START EXERCISE DATA
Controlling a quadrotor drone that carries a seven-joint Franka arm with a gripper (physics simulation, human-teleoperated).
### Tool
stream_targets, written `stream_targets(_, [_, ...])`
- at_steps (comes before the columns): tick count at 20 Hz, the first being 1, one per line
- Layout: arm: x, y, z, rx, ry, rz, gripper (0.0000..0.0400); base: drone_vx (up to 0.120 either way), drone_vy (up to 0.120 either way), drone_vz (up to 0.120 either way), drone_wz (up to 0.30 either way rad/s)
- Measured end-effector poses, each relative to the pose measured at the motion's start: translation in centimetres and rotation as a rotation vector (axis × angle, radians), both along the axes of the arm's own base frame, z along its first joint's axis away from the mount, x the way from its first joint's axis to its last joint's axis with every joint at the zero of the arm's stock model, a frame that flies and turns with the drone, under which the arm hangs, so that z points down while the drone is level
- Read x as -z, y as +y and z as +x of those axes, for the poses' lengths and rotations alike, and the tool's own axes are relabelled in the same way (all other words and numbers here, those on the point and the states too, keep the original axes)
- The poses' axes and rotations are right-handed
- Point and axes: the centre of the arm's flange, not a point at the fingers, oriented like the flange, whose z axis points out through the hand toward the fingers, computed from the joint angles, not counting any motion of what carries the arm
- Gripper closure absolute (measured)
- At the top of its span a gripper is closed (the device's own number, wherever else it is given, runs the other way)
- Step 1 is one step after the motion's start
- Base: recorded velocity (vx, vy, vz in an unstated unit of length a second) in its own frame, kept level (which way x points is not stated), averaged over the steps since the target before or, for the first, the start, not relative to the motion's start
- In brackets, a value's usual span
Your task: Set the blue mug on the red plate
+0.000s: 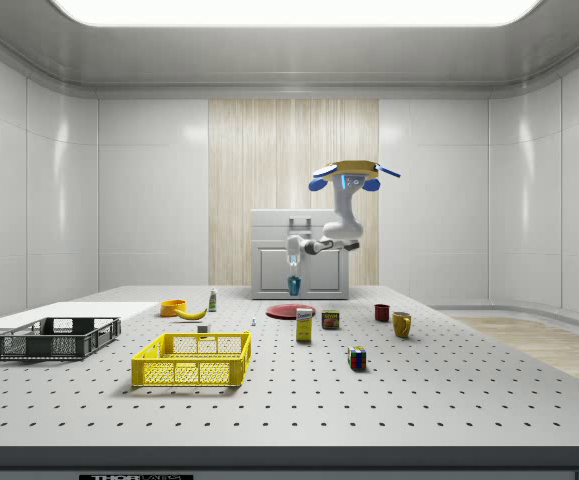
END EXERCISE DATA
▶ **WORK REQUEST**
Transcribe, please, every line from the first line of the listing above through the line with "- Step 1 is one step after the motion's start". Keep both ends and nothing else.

▶ **WRITTEN ANSWER**
Controlling a quadrotor drone that carries a seven-joint Franka arm with a gripper (physics simulation, human-teleoperated).
### Tool
stream_targets, written `stream_targets(_, [_, ...])`
- at_steps (comes before the columns): tick count at 20 Hz, the first being 1, one per line
- Layout: arm: x, y, z, rx, ry, rz, gripper (0.0000..0.0400); base: drone_vx (up to 0.120 either way), drone_vy (up to 0.120 either way), drone_vz (up to 0.120 either way), drone_wz (up to 0.30 either way rad/s)
- Measured end-effector poses, each relative to the pose measured at the motion's start: translation in centimetres and rotation as a rotation vector (axis × angle, radians), both along the axes of the arm's own base frame, z along its first joint's axis away from the mount, x the way from its first joint's axis to its last joint's axis with every joint at the zero of the arm's stock model, a frame that flies and turns with the drone, under which the arm hangs, so that z points down while the drone is level
- Read x as -z, y as +y and z as +x of those axes, for the poses' lengths and rotations alike, and the tool's own axes are relabelled in the same way (all other words and numbers here, those on the point and the states too, keep the original axes)
- The poses' axes and rotations are right-handed
- Point and axes: the centre of the arm's flange, not a point at the fingers, oriented like the flange, whose z axis points out through the hand toward the fingers, computed from the joint angles, not counting any motion of what carries the arm
- Gripper closure absolute (measured)
- At the top of its span a gripper is closed (the device's own number, wherever else it is given, runs the other way)
- Step 1 is one step after the motion's start

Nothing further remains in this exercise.